*What you need to do*.
Look through the listing for the word "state". Copy each line that has it.

━━━━━ Provided data

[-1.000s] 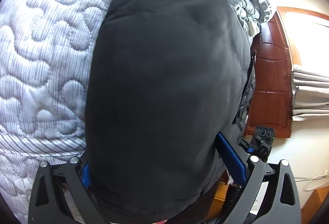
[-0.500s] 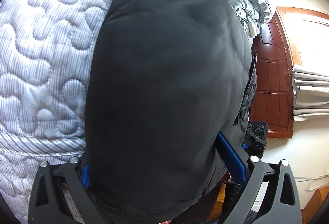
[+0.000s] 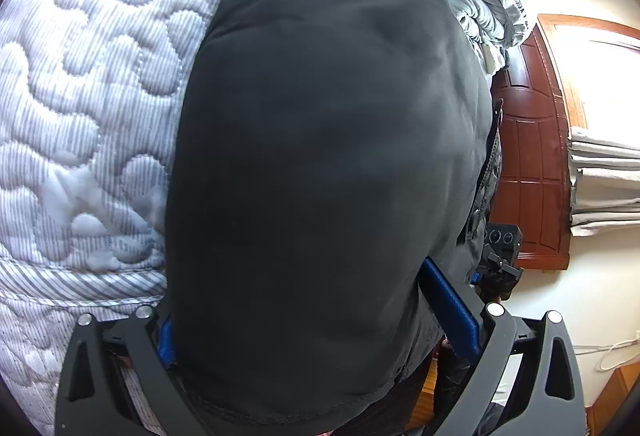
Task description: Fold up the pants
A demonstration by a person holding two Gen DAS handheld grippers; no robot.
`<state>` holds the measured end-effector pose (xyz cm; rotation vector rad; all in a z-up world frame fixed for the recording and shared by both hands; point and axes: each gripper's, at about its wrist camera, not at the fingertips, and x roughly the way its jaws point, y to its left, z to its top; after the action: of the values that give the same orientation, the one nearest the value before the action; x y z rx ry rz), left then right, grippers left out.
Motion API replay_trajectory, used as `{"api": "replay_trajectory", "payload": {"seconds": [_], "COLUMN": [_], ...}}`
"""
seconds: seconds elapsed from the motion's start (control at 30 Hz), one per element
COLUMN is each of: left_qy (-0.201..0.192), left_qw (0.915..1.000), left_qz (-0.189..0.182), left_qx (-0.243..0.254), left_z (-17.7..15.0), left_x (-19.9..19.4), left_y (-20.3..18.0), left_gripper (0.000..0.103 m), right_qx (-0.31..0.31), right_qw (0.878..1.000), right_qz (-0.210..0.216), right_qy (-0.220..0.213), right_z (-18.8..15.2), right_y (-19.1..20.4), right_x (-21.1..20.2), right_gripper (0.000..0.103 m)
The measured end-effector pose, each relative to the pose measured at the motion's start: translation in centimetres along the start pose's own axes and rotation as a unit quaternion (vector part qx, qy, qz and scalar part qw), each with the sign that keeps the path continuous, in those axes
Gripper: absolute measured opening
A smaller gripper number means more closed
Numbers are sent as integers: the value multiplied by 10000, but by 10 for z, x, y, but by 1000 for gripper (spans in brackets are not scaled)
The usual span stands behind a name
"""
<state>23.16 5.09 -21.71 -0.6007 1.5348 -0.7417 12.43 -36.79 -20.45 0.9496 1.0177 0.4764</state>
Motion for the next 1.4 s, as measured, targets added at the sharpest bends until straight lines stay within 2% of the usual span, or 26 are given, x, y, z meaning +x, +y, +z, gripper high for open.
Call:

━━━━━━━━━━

*Result for this task*.
`<state>` holds the measured end-effector pose (xyz cm; rotation vector rad; all in a z-up world frame fixed for the recording and shared by both hands; point and axes: each gripper's, at about its wrist camera, not at the fingertips, and x roughly the way its jaws point, y to its left, z to its top; after the action: of the values that give the same orientation, the one nearest the value before the action; x y z rx ry rz), left then right, grippers left out.
<state>23.16 5.09 -21.71 -0.6007 1.5348 -0.7417 12.43 -36.79 -20.45 0.9496 1.0177 0.4764</state>

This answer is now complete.